> **Task to carry out**
Each line in the listing below that contains "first" should be returned.

—————

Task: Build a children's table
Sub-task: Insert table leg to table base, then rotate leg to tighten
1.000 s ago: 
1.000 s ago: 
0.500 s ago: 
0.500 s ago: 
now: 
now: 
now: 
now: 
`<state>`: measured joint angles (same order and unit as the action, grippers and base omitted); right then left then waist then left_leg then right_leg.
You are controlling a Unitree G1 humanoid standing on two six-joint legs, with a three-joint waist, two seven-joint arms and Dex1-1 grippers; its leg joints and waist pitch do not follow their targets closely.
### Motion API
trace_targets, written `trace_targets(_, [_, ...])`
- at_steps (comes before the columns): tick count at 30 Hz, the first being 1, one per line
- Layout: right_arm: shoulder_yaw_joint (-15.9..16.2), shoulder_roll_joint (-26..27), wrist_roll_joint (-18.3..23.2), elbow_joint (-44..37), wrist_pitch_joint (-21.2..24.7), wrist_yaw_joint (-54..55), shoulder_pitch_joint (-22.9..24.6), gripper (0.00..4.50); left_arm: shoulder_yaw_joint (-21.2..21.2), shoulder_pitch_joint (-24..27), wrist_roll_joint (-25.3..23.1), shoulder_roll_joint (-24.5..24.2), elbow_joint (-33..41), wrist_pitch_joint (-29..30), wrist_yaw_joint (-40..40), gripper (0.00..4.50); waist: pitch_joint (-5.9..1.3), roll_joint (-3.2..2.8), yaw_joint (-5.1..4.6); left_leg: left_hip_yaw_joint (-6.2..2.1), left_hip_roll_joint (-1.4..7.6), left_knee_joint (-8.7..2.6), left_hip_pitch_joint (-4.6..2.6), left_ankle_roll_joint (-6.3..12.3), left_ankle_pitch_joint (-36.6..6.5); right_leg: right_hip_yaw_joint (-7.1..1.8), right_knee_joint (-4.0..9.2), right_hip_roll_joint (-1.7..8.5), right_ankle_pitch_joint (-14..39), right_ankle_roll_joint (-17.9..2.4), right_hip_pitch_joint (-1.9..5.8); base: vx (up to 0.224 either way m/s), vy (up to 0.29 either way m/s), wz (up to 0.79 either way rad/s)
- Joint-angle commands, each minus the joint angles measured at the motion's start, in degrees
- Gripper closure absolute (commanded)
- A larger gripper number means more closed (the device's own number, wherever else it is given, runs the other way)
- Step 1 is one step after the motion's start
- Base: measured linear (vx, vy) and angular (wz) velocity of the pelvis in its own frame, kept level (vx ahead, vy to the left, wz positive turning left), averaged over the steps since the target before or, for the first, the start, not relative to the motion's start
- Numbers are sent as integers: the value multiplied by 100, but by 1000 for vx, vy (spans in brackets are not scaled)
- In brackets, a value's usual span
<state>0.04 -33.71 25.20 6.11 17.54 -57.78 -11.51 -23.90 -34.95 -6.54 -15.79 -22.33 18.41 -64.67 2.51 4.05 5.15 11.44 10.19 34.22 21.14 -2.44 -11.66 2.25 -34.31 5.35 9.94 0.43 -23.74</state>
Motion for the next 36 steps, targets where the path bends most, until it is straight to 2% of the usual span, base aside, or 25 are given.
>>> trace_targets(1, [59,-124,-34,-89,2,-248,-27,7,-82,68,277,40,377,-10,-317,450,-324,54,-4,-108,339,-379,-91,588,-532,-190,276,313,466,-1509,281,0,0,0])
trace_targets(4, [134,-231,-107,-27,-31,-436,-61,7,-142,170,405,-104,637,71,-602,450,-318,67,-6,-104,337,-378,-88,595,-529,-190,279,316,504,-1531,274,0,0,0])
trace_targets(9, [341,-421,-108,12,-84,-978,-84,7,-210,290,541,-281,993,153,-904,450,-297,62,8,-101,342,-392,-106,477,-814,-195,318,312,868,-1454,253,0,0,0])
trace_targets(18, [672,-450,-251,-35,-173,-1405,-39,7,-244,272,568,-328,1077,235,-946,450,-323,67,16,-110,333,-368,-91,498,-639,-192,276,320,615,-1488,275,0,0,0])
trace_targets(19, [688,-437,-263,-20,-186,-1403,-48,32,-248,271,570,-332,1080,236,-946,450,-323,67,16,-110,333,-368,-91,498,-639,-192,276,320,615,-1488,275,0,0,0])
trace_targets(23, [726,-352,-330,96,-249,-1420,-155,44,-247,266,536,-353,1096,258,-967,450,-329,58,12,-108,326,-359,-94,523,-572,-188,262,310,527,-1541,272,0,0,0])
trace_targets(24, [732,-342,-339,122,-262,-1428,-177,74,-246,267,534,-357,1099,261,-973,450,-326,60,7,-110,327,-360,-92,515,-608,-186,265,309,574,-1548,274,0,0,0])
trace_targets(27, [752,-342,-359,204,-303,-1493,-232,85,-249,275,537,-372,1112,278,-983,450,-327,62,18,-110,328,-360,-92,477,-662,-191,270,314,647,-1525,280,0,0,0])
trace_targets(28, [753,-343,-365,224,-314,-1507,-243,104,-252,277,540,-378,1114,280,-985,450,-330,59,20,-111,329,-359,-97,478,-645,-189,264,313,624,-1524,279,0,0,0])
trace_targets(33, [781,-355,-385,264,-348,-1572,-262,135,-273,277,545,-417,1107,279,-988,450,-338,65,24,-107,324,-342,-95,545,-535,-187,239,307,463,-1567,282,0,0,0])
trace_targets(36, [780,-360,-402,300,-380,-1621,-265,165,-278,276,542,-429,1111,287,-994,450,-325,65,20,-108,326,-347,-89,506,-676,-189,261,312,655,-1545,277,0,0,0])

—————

> **Exercise output**
- at_steps (comes before the columns): tick count at 30 Hz, the first being 1, one per line
- Base: measured linear (vx, vy) and angular (wz) velocity of the pelvis in its own frame, kept level (vx ahead, vy to the left, wz positive turning left), averaged over the steps since the target before or, for the first, the start, not relative to the motion's start

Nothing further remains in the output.